Pen and paper, film cameras, board games, vinyl records: All are examples of tangible objects making a comeback among younger generations.
“These are the new shiny things for [teens and 20-somethings],” Betha Gutsche, WebJunction program manager at OCLC, told attendees at “Return to the Real: The Library As Social Connector,” a Symposium on the Future of Libraries session at the American Library Association’s 2019 Midwinter Meeting & Exhibits in Seattle on January 26.
Analog objects give people “the joy of creating and possessing,” said Gutsche, quoting Canadian journalist David Sax. As throwback technologies gain traction with audiences eager to take a break from the individualization of social media and leisure time, libraries have a special role in the real-things movement—as a catalyst for connection and a location where participatory learning happens.
“This desire for human interaction—and a sense of community and place—is one of the magnets that draw people to neighborhood libraries,” Gutsche said.
“Librarians are tired of being asked ‘Do we really need libraries?’” added Jennifer Peterson, WebJunction community manager at OCLC. “Libraries are ready to move beyond ‘staying relevant.’”
Because libraries are open and inclusive safe spaces that nurture civility, said Peterson, they are ideal for creating social cohesion, rebuilding bonds, and healing fractured communities.

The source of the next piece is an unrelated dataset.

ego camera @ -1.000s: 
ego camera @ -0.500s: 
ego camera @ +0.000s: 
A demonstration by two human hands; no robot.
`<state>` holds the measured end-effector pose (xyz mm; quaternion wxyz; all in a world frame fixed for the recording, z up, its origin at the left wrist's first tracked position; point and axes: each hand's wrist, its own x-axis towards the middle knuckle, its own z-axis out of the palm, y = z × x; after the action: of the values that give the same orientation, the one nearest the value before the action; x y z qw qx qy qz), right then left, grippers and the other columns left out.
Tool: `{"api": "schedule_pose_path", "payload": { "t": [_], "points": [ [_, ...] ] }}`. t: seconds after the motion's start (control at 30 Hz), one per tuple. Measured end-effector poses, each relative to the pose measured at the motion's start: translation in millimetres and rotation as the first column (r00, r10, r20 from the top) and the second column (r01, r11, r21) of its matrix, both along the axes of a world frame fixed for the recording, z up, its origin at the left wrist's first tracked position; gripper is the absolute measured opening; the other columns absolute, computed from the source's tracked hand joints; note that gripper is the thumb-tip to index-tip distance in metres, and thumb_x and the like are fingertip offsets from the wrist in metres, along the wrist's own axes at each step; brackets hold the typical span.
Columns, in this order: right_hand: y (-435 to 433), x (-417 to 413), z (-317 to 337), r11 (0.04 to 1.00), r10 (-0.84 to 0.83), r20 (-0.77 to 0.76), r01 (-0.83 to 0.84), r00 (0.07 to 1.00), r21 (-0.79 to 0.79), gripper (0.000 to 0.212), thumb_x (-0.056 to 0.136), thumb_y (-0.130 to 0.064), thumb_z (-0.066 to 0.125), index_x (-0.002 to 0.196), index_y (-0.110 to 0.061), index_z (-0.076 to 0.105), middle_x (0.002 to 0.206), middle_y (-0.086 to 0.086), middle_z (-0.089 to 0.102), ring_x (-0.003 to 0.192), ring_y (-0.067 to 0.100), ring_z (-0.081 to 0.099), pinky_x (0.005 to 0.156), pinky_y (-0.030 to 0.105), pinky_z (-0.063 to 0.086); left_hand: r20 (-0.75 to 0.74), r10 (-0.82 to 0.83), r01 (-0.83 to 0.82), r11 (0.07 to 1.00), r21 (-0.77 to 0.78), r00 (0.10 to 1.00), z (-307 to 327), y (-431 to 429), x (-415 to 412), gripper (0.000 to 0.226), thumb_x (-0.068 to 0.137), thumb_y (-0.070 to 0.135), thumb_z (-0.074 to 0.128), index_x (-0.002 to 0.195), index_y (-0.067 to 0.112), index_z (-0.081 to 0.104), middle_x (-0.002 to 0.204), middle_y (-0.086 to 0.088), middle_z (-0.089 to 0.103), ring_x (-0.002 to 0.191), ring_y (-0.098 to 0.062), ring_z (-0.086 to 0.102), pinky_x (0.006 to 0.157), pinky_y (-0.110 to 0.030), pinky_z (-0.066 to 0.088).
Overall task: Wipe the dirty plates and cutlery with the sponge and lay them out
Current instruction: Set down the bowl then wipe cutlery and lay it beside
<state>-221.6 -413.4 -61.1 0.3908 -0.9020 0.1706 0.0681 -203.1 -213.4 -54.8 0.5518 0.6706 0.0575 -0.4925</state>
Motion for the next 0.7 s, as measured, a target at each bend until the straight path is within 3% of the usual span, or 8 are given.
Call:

One way to foster this cohesion is by hosting programming that is hands-on and increases opportunities to learn together.
Peterson and the audience listed examples of programs that foster participatory learning, including silent reading parties, Nerf war events, STEAM-centered cardboard-building challenges, memory cafes for those with early-stage dementia, and Bob Ross-themed painting nights.
Gutsche reminded library staffers to promote their programs, set up their spaces in a way that welcomes people (“think like a party host”), and to “tell the story” of their efforts to stakeholders.
The benefits to interaction are invaluable: “Social connections have a really positive impact on the health and well-being in humans,” Gutsche said, noting that socializing is associated with lower levels of anxiety and depression, stronger immunities, and increased lifespans.
She added, “It doesn’t really matter what the program is; what matters is how we’re going to be really intentional about creating that social connection.”